## What is required
Please take the lines from the one holding "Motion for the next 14" through the one holding "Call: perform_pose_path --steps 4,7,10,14" in the data below and copy them exactly.

═══ Source information ═══

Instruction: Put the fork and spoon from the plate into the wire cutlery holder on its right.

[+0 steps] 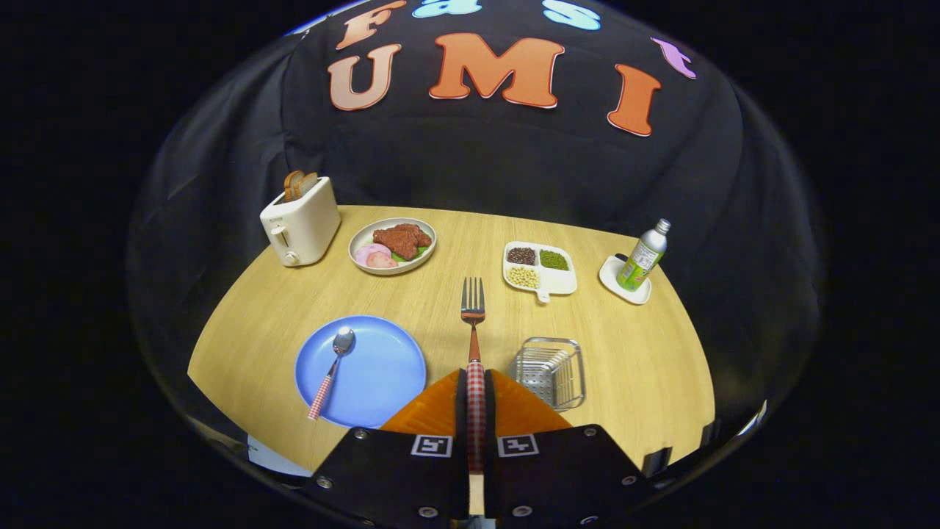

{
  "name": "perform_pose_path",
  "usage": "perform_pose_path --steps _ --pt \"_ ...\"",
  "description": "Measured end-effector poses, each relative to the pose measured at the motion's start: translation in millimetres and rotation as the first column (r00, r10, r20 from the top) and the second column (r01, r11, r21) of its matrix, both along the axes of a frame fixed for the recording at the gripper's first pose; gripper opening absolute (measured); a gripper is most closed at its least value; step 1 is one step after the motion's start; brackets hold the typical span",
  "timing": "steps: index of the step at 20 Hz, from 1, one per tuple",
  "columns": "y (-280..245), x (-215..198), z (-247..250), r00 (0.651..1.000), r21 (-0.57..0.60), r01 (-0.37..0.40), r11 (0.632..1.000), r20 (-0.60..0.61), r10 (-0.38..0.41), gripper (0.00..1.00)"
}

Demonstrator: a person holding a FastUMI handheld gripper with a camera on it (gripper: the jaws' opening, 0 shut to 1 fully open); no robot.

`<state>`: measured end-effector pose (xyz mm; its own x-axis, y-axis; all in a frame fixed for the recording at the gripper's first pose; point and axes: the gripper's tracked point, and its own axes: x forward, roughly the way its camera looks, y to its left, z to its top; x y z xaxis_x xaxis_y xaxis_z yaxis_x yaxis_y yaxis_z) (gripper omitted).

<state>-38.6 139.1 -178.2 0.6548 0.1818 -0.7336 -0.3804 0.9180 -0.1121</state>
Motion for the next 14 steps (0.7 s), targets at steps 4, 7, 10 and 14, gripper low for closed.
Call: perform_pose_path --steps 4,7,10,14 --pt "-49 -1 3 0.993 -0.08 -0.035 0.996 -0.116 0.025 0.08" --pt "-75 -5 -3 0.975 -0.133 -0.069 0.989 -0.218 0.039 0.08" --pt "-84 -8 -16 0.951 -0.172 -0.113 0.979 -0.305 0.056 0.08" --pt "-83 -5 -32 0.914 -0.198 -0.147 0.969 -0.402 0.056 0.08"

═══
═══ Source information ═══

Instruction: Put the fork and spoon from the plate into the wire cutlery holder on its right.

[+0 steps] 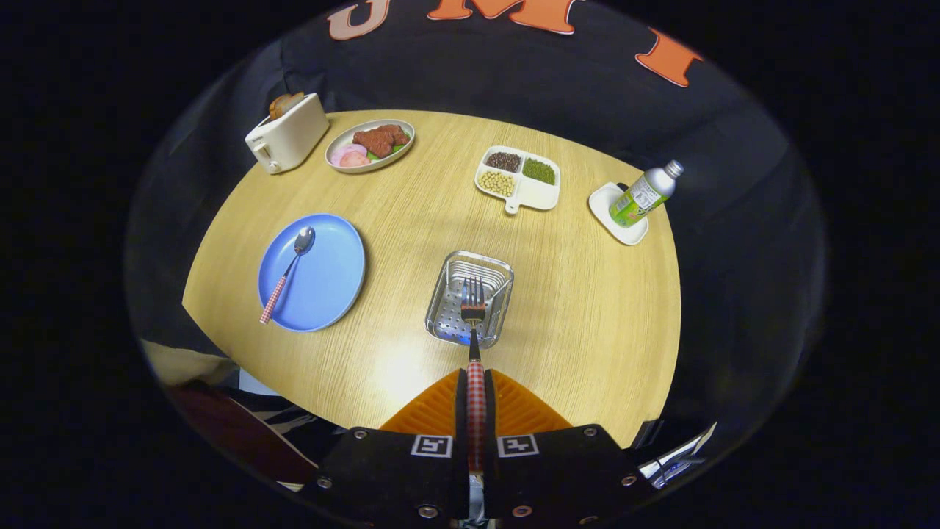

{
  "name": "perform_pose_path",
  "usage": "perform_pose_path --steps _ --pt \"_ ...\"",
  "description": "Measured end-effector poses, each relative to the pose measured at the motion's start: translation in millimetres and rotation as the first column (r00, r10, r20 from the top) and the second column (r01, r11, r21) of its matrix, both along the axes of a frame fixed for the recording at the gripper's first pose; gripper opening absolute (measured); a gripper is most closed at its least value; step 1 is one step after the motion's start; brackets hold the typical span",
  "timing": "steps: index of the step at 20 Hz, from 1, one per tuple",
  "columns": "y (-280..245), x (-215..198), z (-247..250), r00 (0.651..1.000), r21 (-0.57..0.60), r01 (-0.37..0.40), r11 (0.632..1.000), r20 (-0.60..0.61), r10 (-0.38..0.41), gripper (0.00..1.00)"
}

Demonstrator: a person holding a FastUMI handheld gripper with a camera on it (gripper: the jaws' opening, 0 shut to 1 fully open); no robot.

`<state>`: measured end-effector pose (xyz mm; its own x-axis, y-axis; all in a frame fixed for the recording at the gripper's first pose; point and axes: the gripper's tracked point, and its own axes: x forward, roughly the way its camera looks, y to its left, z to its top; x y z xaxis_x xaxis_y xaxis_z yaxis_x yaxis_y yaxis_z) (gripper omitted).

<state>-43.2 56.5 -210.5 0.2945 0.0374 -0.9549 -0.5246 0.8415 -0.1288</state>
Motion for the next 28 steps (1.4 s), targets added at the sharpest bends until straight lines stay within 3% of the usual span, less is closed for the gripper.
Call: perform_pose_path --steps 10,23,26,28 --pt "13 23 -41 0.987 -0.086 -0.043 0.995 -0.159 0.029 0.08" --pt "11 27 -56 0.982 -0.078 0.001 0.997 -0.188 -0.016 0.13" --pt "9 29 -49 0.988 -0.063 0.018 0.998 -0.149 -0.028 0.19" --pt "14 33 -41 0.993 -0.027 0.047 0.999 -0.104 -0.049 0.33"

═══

## Exercise response
Motion for the next 14 steps (0.7 s), targets at steps 4, 7, 10 and 14, gripper low for closed.
Call: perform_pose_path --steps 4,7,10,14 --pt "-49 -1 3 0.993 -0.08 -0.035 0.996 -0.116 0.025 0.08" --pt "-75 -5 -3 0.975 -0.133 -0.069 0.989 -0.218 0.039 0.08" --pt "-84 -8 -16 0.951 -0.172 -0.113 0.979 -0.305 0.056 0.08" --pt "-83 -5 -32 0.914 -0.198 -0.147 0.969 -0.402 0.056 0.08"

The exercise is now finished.